### Problem to work on:
Please quote exactly the lines below from the line containing "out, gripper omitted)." to the line containing "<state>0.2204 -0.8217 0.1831", both lines included, and nothing else.

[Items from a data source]
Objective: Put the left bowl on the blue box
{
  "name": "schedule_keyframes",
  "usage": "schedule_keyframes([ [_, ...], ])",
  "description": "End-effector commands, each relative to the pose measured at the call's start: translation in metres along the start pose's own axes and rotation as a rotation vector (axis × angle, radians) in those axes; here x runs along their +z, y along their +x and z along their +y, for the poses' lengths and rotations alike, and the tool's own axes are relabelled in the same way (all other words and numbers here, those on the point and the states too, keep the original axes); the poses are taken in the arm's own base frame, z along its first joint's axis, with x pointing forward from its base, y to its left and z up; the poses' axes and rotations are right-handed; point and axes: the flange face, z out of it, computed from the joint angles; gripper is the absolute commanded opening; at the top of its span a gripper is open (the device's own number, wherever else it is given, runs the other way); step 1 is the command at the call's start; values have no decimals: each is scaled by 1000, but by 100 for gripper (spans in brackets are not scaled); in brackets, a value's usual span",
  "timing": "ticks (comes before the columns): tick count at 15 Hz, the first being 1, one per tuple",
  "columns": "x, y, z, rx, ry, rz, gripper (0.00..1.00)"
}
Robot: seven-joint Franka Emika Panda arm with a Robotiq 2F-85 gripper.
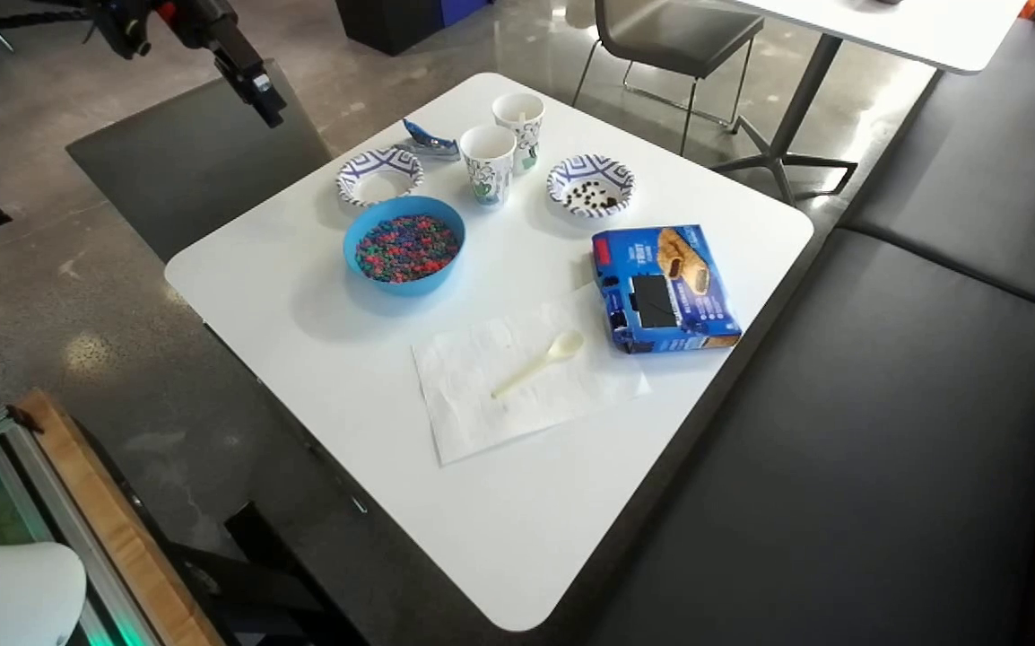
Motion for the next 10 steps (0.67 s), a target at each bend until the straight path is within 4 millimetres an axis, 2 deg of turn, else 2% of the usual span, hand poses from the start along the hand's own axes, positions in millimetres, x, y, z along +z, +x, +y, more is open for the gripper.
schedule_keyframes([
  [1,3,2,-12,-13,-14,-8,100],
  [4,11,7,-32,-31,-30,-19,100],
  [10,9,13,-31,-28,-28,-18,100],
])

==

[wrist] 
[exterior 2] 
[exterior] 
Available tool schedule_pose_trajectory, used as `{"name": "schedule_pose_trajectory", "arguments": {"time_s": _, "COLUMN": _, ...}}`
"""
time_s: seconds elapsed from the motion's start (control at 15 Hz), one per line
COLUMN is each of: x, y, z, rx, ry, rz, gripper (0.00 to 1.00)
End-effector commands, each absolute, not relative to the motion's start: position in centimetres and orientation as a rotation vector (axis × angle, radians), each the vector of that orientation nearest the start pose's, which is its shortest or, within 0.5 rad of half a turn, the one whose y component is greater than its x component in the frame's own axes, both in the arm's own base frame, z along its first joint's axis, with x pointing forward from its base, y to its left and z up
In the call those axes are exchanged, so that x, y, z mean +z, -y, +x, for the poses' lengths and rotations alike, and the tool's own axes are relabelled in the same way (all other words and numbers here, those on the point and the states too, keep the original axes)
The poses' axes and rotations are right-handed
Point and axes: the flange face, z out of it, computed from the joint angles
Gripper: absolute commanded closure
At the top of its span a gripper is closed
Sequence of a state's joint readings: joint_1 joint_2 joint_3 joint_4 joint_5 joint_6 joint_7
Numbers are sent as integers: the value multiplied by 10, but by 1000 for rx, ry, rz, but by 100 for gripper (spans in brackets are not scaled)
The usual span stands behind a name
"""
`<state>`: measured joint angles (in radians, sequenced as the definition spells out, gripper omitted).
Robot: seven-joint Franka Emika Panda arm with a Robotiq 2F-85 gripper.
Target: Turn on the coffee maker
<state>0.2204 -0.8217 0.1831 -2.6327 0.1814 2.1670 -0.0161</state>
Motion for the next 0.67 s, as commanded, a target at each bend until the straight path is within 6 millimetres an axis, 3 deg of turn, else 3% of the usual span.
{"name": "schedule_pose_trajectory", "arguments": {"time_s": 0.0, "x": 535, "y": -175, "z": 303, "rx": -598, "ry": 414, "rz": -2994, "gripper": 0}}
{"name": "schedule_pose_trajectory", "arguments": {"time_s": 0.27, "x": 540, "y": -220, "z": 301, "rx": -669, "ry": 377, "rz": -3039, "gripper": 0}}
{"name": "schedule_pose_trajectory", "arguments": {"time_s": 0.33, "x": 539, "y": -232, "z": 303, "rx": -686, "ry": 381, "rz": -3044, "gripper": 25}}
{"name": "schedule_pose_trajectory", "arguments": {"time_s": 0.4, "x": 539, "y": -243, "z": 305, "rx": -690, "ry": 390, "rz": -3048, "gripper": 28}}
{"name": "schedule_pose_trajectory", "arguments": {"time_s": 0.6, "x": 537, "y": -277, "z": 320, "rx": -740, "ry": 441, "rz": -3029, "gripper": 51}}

### Answer space:
`<state>`: measured joint angles (in radians, sequenced as the definition spells out, gripper omitted).
Robot: seven-joint Franka Emika Panda arm with a Robotiq 2F-85 gripper.
Target: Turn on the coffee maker
<state>0.2204 -0.8217 0.1831 -2.6327 0.1814 2.1670 -0.0161</state>

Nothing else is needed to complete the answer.